▶ **Description of the task**
Looking at the data below, how many lines include the word "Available"? Respond with the number only.

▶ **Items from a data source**
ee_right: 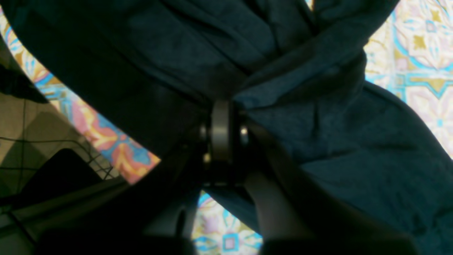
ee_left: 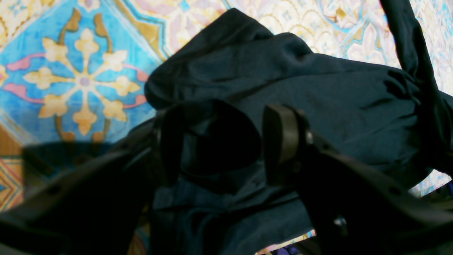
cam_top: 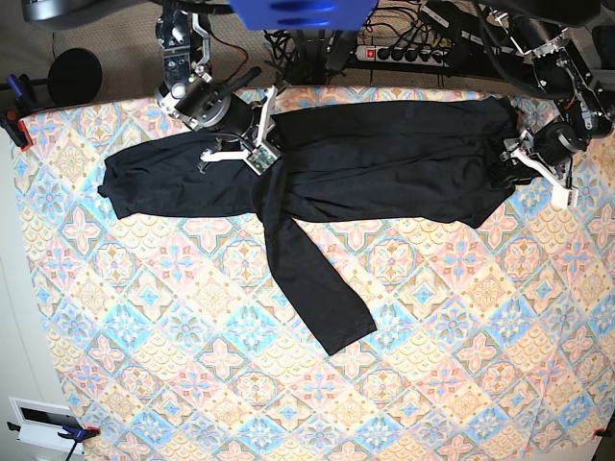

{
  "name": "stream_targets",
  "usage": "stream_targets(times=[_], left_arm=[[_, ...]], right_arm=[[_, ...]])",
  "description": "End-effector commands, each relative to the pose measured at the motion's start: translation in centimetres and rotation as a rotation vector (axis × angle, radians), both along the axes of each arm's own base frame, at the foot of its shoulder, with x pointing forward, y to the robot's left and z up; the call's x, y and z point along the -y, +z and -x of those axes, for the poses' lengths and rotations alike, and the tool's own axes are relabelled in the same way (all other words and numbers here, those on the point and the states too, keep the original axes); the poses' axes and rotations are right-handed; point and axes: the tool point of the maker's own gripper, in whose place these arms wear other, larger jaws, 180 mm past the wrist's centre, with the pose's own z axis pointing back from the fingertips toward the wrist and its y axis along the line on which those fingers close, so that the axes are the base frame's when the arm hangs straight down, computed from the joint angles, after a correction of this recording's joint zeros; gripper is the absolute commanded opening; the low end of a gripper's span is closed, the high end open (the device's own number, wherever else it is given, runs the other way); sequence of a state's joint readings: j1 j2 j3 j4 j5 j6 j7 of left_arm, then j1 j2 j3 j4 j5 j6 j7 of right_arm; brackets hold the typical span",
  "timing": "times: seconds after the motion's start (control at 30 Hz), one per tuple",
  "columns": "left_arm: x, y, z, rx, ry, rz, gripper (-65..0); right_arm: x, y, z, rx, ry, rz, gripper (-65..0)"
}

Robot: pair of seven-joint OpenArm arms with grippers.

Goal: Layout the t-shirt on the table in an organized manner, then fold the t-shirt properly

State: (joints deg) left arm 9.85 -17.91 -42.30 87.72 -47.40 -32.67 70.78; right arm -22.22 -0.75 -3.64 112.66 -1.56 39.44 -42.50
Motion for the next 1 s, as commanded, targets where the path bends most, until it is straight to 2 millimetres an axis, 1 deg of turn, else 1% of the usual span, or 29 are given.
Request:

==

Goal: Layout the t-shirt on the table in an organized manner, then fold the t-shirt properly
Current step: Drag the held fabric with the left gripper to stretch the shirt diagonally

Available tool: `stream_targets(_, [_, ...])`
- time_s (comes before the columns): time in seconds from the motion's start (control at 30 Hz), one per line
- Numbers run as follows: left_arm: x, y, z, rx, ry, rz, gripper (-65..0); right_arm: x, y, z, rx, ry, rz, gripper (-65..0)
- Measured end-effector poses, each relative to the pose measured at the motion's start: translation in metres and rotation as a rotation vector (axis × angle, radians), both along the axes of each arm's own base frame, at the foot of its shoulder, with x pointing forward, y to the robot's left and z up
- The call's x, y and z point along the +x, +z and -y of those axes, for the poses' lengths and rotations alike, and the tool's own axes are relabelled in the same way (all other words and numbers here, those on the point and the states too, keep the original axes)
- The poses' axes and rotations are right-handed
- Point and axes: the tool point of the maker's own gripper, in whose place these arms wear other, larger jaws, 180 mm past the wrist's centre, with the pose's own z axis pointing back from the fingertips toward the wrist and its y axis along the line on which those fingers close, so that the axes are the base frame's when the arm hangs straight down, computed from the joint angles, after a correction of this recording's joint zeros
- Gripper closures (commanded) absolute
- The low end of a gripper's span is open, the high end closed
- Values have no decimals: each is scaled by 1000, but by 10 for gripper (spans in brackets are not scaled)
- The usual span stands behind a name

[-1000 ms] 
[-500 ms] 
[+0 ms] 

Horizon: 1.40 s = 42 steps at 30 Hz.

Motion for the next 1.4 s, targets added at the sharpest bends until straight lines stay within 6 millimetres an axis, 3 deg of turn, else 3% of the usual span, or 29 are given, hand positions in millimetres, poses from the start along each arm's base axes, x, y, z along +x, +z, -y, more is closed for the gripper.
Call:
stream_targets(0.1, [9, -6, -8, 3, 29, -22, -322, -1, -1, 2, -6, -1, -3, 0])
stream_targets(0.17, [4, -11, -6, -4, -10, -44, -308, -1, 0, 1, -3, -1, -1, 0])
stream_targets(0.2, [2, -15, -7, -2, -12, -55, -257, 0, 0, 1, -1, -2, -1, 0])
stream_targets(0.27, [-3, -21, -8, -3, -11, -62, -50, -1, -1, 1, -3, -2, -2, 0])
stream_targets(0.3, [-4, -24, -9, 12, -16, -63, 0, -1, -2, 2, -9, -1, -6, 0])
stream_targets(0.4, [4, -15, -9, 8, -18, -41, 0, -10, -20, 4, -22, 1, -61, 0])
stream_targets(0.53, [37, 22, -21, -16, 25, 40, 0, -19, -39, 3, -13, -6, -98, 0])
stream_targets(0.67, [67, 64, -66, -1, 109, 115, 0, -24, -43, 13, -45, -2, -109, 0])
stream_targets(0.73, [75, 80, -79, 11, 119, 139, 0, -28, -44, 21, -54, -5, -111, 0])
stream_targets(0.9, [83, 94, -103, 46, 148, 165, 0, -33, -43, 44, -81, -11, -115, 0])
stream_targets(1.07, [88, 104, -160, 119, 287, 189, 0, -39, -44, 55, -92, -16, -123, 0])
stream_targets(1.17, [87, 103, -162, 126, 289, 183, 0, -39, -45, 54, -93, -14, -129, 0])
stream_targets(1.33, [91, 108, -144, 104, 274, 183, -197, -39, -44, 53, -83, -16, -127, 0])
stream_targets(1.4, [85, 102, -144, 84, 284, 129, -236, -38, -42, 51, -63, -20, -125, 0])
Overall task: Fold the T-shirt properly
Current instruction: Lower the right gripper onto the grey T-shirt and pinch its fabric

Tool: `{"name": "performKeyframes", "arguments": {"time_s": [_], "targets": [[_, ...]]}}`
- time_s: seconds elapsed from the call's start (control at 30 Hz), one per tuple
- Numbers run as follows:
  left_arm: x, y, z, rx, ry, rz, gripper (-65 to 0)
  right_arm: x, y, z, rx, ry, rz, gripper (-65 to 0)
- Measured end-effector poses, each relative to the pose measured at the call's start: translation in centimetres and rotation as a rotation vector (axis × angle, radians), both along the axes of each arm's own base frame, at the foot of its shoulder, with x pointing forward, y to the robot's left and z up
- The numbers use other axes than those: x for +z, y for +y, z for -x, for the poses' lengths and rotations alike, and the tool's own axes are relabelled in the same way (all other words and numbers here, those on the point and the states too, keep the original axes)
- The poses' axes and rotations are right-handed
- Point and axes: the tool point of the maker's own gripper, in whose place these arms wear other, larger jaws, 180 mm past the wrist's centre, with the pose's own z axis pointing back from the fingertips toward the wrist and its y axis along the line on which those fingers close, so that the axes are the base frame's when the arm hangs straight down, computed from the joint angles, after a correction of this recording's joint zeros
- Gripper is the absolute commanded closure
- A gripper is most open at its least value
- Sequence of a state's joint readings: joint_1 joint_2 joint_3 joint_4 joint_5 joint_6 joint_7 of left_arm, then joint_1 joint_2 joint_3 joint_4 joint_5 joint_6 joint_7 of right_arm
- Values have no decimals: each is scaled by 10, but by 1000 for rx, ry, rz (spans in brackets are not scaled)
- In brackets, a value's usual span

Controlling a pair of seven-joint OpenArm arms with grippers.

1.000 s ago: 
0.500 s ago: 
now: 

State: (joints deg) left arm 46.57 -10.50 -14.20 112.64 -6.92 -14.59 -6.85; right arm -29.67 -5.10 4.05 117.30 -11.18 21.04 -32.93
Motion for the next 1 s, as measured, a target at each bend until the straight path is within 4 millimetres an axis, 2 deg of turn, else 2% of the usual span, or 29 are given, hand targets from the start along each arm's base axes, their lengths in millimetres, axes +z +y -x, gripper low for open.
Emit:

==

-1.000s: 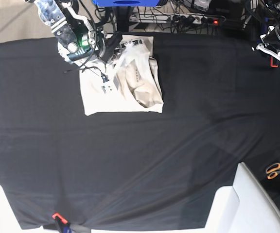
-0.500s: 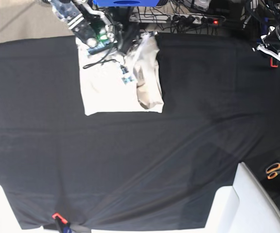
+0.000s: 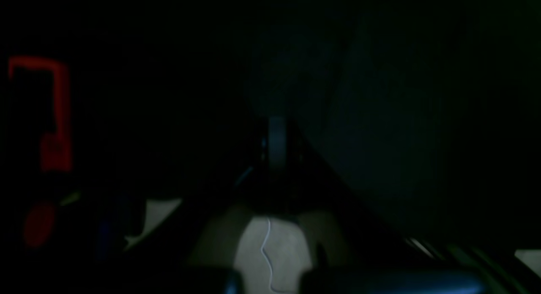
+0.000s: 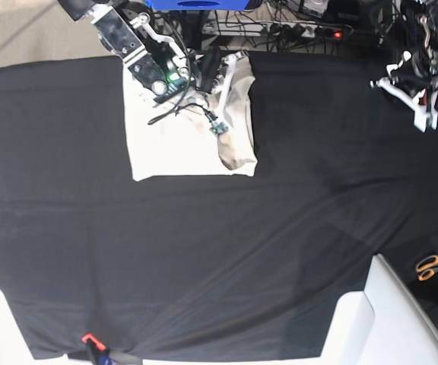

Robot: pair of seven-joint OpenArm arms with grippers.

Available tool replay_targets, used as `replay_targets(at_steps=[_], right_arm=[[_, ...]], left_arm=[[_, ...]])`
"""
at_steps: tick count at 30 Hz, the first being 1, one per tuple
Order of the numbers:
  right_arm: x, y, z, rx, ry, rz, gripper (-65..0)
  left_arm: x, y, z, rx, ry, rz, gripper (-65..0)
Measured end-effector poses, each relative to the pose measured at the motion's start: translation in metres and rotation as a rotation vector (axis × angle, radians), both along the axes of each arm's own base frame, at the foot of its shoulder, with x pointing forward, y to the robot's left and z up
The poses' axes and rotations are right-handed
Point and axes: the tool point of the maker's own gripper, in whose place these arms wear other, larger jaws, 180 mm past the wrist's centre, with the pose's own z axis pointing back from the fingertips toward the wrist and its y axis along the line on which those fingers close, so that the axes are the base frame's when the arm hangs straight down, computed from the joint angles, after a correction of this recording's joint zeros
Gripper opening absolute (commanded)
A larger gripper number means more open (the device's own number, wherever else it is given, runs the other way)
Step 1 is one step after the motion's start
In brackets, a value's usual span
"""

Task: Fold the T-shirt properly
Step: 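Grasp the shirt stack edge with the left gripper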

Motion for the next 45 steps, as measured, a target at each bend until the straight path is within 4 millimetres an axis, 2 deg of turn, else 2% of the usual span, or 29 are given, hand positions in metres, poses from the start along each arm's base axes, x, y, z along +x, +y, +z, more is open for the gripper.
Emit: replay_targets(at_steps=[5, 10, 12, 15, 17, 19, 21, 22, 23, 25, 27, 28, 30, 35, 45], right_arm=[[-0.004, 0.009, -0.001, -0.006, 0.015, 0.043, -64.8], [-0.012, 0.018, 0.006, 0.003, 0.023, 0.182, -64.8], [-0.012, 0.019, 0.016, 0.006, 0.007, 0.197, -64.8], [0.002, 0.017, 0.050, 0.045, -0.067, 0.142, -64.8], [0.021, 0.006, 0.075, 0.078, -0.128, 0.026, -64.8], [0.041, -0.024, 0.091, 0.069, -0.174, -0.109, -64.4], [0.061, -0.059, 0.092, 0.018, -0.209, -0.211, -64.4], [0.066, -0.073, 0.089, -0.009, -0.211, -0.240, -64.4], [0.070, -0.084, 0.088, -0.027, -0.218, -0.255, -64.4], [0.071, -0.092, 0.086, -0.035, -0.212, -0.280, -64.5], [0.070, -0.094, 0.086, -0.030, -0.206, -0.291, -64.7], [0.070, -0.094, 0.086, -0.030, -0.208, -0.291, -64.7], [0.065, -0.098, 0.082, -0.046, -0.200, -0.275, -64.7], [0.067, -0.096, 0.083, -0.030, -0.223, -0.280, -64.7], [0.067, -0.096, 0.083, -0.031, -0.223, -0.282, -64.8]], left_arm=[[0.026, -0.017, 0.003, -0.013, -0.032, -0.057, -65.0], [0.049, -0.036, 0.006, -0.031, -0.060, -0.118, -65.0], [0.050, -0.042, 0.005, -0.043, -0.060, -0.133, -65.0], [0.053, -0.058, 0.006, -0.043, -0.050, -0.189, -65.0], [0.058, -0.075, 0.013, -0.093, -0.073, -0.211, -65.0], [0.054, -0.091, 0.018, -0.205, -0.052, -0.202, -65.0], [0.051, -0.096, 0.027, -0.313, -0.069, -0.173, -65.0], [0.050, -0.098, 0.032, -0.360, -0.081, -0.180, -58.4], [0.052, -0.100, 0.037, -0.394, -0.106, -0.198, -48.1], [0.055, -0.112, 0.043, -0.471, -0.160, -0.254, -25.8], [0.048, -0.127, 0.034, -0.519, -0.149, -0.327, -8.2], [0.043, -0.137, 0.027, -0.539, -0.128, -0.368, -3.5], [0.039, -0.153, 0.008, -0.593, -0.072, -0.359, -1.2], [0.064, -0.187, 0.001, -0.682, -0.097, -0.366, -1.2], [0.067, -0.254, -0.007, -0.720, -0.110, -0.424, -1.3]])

▶ **Reply to the exercise**
2